Exercise aim
After finding the line with "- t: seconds" in the entries below, retype exactly each line from there through the line with "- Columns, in", including that final line.

Information provided

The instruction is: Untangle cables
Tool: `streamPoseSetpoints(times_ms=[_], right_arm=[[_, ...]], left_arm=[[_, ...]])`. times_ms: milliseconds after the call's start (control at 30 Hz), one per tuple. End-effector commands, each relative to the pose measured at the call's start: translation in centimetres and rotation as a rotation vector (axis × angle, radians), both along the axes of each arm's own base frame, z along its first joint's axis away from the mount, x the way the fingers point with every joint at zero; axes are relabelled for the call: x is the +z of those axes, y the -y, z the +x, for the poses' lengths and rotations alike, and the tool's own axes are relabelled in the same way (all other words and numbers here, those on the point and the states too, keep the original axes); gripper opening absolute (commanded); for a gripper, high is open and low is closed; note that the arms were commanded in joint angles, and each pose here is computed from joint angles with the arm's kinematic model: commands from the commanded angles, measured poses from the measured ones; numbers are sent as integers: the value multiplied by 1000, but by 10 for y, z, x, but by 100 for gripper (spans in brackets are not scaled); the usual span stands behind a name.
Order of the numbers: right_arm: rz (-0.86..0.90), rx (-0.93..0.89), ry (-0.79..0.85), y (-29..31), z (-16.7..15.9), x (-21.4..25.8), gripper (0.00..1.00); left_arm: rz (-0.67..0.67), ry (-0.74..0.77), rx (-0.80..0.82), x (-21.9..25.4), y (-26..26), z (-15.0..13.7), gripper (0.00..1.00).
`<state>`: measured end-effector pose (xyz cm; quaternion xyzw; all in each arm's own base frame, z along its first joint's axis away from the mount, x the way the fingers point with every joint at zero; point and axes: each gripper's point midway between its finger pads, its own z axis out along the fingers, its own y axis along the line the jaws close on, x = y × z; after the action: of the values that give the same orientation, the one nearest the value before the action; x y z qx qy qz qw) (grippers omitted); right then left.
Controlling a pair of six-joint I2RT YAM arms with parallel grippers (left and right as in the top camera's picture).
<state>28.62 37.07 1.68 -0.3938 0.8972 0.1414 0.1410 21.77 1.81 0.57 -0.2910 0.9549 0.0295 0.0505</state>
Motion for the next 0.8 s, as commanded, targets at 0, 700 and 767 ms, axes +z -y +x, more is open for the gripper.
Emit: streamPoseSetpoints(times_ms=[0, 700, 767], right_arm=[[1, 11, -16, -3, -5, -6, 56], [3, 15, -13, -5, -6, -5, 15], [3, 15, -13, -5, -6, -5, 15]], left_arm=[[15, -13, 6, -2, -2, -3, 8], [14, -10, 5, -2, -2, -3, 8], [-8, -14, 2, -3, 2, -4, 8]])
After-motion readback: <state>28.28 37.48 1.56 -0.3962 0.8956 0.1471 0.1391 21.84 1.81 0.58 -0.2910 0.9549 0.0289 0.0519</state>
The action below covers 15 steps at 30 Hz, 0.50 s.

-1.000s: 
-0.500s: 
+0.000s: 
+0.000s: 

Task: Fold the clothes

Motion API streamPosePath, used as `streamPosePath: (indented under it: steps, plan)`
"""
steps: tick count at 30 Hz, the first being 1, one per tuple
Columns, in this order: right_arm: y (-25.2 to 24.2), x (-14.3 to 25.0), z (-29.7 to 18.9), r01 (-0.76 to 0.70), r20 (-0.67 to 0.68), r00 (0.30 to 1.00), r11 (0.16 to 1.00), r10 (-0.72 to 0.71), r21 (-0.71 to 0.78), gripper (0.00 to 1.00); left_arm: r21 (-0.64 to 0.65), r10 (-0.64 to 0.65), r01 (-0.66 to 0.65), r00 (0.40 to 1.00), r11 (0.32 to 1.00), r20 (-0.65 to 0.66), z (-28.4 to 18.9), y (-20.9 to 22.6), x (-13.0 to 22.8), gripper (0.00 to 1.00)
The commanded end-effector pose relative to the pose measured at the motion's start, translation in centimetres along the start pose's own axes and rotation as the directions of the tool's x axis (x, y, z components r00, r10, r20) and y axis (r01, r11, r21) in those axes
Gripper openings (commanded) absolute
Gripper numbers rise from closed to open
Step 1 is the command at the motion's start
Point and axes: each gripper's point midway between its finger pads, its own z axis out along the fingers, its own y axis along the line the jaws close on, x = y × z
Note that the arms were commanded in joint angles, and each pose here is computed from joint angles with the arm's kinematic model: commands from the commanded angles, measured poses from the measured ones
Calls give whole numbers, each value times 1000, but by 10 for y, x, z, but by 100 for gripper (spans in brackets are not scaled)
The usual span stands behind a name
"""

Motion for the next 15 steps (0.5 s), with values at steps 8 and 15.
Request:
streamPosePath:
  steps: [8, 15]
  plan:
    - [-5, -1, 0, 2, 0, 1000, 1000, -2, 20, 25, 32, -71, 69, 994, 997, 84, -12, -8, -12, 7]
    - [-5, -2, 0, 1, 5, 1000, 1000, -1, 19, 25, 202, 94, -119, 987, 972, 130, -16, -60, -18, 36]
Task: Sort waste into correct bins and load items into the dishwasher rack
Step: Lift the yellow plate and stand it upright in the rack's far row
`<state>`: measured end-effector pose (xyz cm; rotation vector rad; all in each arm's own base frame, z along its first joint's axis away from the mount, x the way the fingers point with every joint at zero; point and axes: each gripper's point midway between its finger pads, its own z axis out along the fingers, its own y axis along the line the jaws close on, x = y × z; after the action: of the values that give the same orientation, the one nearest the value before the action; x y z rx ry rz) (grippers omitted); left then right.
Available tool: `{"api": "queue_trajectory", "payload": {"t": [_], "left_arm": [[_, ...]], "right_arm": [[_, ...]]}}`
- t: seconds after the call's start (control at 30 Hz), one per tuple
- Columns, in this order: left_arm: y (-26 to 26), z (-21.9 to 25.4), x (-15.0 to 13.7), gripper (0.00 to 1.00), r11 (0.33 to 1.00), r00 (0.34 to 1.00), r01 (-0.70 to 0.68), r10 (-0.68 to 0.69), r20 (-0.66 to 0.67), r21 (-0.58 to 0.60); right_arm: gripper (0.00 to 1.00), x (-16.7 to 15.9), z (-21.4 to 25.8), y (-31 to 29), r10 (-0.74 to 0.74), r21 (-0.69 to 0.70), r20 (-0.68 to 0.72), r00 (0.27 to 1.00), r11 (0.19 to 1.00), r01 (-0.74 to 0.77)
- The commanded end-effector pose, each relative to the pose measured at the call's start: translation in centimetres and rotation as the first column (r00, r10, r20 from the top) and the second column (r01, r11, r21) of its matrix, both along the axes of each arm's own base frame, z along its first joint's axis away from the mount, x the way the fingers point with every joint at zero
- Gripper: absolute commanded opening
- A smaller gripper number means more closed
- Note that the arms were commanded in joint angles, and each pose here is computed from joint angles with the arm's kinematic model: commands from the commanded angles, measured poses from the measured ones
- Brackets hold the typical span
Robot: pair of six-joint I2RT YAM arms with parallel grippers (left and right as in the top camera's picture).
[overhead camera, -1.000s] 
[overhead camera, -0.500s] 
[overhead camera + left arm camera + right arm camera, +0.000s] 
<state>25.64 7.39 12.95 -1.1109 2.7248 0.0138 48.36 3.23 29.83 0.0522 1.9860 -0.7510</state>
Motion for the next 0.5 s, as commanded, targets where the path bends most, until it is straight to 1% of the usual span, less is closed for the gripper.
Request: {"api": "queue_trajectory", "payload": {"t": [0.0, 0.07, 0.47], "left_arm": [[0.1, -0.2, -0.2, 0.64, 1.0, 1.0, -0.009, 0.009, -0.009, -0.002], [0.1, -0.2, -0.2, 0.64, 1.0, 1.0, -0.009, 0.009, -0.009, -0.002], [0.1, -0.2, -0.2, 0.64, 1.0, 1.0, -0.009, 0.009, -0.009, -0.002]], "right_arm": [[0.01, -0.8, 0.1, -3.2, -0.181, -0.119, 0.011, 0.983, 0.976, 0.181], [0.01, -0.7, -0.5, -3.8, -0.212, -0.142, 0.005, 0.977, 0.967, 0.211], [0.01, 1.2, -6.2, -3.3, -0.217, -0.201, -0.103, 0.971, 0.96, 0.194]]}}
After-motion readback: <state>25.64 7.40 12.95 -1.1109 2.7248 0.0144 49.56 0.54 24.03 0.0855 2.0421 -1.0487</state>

Reply to the task
- t: seconds after the call's start (control at 30 Hz), one per tuple
- Columns, in this order: left_arm: y (-26 to 26), z (-21.9 to 25.4), x (-15.0 to 13.7), gripper (0.00 to 1.00), r11 (0.33 to 1.00), r00 (0.34 to 1.00), r01 (-0.70 to 0.68), r10 (-0.68 to 0.69), r20 (-0.66 to 0.67), r21 (-0.58 to 0.60); right_arm: gripper (0.00 to 1.00), x (-16.7 to 15.9), z (-21.4 to 25.8), y (-31 to 29), r10 (-0.74 to 0.74), r21 (-0.69 to 0.70), r20 (-0.68 to 0.72), r00 (0.27 to 1.00), r11 (0.19 to 1.00), r01 (-0.74 to 0.77)

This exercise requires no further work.